満州の小説を読みたかったんだけれども、これどちらかと言うと大阪の話だね。いや、それはそれで面白いから良かったんだけど……
戦後の大阪というのは全くエンタメで触れたことはなかったので、あーそうかーこういう空気かーというのが面白かった。民主主義国家に生まれ変わる最中の空気、という感じでございますね。警察組織の縄張り争い、みたいなのが、バディ警官の組み合わせにもきっちり象徴されていて、おーなるほどなあと思いました。大阪/東京の対比でもあるんだなあ……「えべっさん」「ルンペン」みたいなちょっと馴染みの薄い題材とか、あと水の都であることを思い出させられる水路での殺人とか、細部がいちいち異文化という感じで良いですね。

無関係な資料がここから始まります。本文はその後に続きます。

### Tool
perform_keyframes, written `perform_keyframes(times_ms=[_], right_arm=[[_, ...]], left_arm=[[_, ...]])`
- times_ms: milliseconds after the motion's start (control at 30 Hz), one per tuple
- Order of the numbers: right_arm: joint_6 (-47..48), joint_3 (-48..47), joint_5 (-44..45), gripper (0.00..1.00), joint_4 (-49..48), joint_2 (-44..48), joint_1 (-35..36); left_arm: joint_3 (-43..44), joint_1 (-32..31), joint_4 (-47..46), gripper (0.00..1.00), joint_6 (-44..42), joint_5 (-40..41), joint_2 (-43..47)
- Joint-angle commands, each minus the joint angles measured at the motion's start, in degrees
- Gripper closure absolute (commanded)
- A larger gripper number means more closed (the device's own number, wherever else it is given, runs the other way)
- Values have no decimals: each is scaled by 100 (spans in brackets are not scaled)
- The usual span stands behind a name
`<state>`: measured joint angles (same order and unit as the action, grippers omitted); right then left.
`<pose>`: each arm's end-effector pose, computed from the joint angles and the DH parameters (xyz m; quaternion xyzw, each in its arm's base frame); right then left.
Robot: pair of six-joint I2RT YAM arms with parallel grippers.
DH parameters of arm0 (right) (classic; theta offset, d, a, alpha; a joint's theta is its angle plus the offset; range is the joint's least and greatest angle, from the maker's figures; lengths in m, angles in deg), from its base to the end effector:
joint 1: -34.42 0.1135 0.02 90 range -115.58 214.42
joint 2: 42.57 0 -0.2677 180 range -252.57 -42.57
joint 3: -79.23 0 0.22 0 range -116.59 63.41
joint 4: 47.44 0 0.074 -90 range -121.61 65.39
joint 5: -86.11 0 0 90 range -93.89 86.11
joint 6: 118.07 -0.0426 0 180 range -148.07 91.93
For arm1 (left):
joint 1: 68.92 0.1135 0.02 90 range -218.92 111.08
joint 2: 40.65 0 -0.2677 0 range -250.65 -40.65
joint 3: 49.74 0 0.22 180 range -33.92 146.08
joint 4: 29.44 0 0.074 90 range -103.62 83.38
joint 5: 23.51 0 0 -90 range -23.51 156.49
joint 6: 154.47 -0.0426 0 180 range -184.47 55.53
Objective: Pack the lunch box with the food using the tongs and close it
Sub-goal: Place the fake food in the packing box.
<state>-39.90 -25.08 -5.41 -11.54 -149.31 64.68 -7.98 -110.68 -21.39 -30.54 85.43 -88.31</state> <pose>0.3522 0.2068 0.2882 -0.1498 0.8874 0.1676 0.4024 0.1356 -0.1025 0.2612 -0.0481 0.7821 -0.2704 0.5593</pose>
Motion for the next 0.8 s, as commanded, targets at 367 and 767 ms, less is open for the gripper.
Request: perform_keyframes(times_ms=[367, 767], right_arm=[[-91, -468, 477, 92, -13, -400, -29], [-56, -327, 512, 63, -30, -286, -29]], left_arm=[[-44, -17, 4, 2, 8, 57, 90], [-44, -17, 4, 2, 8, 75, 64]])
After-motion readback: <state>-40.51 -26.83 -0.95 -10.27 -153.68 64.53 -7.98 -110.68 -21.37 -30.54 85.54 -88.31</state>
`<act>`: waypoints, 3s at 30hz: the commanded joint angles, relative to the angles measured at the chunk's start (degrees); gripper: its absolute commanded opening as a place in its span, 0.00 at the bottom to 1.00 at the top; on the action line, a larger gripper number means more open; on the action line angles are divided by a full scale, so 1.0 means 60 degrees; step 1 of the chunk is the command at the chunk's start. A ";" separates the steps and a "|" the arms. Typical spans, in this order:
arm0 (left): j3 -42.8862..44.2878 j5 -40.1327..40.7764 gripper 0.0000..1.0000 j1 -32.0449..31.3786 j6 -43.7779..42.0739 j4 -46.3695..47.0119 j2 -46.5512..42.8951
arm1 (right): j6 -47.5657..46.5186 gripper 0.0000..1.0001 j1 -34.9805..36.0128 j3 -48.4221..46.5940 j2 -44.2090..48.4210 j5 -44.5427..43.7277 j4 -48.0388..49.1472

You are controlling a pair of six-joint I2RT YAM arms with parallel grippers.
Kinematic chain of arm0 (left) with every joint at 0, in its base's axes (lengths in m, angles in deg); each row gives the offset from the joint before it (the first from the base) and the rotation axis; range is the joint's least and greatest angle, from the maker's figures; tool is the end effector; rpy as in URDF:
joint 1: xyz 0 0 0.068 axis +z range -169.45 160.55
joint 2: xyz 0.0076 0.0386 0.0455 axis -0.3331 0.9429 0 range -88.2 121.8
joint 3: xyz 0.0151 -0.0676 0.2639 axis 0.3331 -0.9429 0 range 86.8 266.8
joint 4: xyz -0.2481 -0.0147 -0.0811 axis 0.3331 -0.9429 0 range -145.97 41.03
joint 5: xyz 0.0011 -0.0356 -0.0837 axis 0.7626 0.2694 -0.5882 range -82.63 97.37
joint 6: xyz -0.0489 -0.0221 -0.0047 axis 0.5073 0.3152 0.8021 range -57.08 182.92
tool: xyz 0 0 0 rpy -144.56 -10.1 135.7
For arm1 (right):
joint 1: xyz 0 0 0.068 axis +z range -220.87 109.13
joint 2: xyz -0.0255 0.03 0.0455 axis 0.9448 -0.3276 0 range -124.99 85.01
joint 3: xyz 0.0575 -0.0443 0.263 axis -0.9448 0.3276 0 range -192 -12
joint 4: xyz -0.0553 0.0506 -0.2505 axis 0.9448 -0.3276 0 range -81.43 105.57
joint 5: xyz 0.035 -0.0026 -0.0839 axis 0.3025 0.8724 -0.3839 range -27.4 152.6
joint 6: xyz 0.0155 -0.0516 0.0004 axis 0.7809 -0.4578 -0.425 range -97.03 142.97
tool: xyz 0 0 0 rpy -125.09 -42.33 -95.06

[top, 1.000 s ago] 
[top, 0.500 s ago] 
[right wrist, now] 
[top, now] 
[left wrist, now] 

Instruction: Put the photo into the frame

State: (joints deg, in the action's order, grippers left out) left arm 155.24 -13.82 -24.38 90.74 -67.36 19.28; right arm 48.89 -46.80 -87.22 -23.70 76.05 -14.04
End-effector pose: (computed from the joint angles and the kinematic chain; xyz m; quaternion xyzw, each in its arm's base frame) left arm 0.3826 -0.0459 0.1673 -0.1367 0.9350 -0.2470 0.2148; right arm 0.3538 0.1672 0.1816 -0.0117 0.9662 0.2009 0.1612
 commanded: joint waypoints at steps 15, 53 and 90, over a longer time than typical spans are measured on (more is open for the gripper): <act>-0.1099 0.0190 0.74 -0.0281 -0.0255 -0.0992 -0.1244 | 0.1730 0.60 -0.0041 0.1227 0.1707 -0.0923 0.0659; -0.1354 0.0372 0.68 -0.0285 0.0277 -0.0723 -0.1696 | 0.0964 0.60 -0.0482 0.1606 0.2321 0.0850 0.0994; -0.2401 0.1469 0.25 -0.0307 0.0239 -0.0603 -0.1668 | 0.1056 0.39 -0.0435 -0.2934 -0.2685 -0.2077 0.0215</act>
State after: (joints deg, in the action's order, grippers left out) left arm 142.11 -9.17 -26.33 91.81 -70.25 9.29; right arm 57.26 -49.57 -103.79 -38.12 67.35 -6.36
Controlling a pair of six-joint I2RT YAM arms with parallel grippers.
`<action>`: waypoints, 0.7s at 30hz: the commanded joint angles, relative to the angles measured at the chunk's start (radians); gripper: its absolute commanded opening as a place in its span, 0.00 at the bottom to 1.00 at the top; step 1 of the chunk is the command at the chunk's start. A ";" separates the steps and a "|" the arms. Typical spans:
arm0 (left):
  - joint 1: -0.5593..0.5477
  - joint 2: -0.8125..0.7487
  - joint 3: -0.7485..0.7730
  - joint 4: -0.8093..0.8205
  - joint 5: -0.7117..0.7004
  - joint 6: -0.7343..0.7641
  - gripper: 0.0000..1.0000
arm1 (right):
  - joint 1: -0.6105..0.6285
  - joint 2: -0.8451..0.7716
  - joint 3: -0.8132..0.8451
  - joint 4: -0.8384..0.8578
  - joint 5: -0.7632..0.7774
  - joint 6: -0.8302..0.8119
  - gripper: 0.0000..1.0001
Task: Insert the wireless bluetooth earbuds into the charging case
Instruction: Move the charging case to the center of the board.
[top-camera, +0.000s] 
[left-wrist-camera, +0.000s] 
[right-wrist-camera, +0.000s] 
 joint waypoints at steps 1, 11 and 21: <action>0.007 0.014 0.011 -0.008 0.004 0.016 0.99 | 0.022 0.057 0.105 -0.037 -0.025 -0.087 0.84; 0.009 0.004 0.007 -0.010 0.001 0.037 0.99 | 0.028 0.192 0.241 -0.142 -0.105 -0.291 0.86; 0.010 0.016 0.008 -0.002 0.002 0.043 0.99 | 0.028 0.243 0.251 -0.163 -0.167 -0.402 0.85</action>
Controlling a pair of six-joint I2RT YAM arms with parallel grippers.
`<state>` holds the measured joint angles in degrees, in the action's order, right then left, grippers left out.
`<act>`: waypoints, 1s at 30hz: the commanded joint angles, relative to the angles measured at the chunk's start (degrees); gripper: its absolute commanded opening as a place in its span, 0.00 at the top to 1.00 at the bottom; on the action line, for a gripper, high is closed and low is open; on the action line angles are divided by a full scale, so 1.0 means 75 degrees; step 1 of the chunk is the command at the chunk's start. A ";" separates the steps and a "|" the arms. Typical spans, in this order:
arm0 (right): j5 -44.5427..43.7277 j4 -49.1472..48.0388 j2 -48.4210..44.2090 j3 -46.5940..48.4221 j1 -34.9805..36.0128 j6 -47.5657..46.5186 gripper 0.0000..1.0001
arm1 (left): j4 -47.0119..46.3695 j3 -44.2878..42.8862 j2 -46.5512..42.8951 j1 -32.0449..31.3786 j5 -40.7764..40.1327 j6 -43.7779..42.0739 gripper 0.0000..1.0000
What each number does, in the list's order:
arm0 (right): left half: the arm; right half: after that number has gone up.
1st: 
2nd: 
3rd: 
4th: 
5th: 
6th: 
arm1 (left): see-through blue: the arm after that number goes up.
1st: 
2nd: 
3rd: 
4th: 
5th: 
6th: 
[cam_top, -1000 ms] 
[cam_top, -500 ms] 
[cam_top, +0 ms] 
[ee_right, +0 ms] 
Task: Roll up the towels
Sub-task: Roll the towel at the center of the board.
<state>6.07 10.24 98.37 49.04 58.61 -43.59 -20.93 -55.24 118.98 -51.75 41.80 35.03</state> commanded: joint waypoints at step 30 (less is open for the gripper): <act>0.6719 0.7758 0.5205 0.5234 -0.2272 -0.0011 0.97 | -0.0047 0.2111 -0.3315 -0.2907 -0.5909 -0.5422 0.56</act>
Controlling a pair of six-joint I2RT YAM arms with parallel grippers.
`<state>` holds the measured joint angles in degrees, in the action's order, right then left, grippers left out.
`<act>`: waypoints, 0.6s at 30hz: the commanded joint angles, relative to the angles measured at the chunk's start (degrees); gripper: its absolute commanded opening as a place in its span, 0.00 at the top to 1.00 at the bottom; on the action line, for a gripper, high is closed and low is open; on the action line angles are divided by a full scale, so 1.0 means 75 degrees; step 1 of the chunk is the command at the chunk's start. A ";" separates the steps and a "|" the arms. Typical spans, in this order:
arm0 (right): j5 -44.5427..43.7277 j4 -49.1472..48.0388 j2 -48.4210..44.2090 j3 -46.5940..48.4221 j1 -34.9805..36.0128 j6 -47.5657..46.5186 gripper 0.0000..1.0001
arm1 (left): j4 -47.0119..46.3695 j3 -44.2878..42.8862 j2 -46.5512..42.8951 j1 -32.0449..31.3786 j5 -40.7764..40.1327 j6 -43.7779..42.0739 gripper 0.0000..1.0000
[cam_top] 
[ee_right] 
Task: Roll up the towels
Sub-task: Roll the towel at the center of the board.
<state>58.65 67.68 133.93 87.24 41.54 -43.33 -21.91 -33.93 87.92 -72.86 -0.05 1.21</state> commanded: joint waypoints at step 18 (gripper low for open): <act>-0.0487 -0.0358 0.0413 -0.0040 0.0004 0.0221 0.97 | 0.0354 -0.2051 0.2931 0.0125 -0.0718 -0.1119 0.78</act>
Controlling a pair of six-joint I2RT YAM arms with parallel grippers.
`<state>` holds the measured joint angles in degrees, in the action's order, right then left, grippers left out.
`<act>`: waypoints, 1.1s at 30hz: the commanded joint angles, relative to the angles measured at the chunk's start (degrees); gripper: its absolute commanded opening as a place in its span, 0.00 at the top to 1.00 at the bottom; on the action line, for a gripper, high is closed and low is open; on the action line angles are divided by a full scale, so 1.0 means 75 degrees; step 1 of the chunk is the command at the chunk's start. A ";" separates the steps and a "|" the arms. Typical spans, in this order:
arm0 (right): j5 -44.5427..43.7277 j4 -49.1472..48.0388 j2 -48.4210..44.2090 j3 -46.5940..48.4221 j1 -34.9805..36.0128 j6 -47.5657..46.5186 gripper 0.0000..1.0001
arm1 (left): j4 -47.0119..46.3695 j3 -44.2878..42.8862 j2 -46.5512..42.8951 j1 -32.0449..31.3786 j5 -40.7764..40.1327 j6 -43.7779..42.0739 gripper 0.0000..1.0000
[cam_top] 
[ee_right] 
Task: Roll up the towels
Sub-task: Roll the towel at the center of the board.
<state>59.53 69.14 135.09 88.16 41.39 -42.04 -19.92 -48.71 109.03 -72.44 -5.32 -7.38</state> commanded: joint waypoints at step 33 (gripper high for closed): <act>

また、キャラもやっぱり大変良くて、異なる文化で育ったキャラクターが価値観をすり合わせていくのはまあどうしたって面白いですね。父親の問題でお互いがお互いを強く信頼し合うようになる、みたいな構造は、まあどうしても好感を持ってしまいます。
ただまあ肝心のミステリ成分に関しては、ちょっと当たり前って感じで面白さがよくわからなかったかなあ……満州で栽培というとまあ「アヘンだろうなあ」というのは見当がつくわけで、その種明かしへの工程が、ちょっとなあ……これこれこういうことがあってこうなりました、を工夫なく見せられている感じは、結構ある。襲撃へのテンションの高め方なんかも含めて、もう少し工夫があっても良かったんではなかろうかしら。